The Cincinnati Post (Cincinnati, OH)
March 3, 2000 | Kopp, Craig
The ”Ruthless People” dynamic duo of Bette Midler and Danny DeVito are together again in ”Drowning Mona.”
But they only share one scene – and Ms. Midler dies in the movie’s first reel.
This is just one warning that ”Drowning Mona” is not your average comedy.
You get your first warning when the movie opens with scenes of Verplanck, N.Y., informing you that the town’s claim to fame is the first U.S. test market for the cheapo Yugo automobile.
The fact that everybody in town is still driving a Yugo is your tipoff that the town doesn’t have a Mensa chapter.
No, ”Drowning Mona” is a low-rent murder mystery where the clues are in short supply because everybody in this movie is clueless.
As you may have guessed from the title, the deceased is Mona Dearly (Ms. Midler), whose Yugo plunges over a cliff and into the river early in the film. Yes, she drowns. It’s “Drowning Mona,” remember?

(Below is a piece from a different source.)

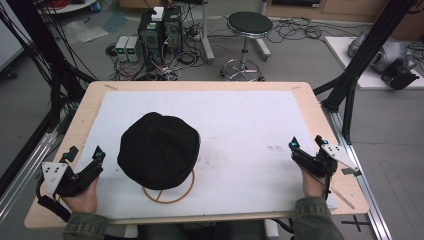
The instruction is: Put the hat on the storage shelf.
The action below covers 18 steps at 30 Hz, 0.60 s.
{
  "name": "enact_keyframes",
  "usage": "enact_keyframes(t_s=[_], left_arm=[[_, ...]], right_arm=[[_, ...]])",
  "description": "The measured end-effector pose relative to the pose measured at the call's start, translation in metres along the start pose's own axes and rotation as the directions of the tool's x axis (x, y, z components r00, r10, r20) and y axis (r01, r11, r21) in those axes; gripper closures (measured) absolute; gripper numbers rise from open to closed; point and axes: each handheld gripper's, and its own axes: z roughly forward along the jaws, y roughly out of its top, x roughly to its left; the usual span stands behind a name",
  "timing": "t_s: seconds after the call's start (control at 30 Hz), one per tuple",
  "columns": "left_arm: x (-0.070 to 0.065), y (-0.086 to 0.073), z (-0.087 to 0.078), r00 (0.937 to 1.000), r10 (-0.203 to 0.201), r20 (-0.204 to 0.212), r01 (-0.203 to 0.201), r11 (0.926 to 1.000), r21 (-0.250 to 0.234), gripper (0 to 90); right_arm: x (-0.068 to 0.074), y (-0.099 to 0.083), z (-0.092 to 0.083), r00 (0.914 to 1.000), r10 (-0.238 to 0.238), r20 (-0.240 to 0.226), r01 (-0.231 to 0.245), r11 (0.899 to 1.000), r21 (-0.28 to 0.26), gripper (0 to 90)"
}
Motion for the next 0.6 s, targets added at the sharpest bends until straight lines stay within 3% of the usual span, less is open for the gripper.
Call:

This would be a tragic accident if not for the fact that Mona was pretty much the most hated person in town. As we learn through flashbacks throughout the film, Mona was an unrelenting shrew, and just about everybody in town would have had a good reason to arrange her drowning.
Mona’s henpecked husband, Phil (William Fichtner), could have done it. Her dim-witted son Jeff (Marcus Thomas) also had a motive; by one account, Mona chopped off his hand as he reached for her beer. (The only thing we know for sure is that Jeff lost his hand while reaching for a beer.)
Diner waitress Rona (Jamie Lee Curtis) could have drowned Mona, too. She was, after all, having an affair with Mona’s husband. Bobby Calzone (Ben Affleck’s younger brother Casey) could have wanted Mona dead. She made his life a living hell after he went into the landscaping business with her son, Jeff.
Town police chief Wyatt Rash (DeVito) is trying to sort all this out. Of course, he drives a Yugo police cruiser. Investigating Mona’s “accident,” he discovers it was not an accident.
It’s through his interviews with the suspects that we get all sorts of varying – and progressively wilder – versions of the events that might have led to Mona’s murder.
By the way, the chief has a vested interest in the outcome. His cute-and-she-knows-it daughter Ellen (Neve Campbell) is engaged to Bobby Calzone.
Suffice it to say, this is one wacky group of people with very few redeeming values – except that they are pretty funny.
Less dark than, say, ”Fargo,” ”Drowning Mona” is certainly not less quirky. In fact, that’s its main problem.
Sometimes ”Drowning Mona” seems to be trying a little too hard to be odd – as if this collection of oddballs isn’t enough.
Still, considering all the wrong directions this film could have driven off in, ”Drowning Mona” steers a pretty steady comedy course.
DROWNING MONA: B. Destination Films. 1 hour, 35 minutes. PG: violence, language. National Amusements.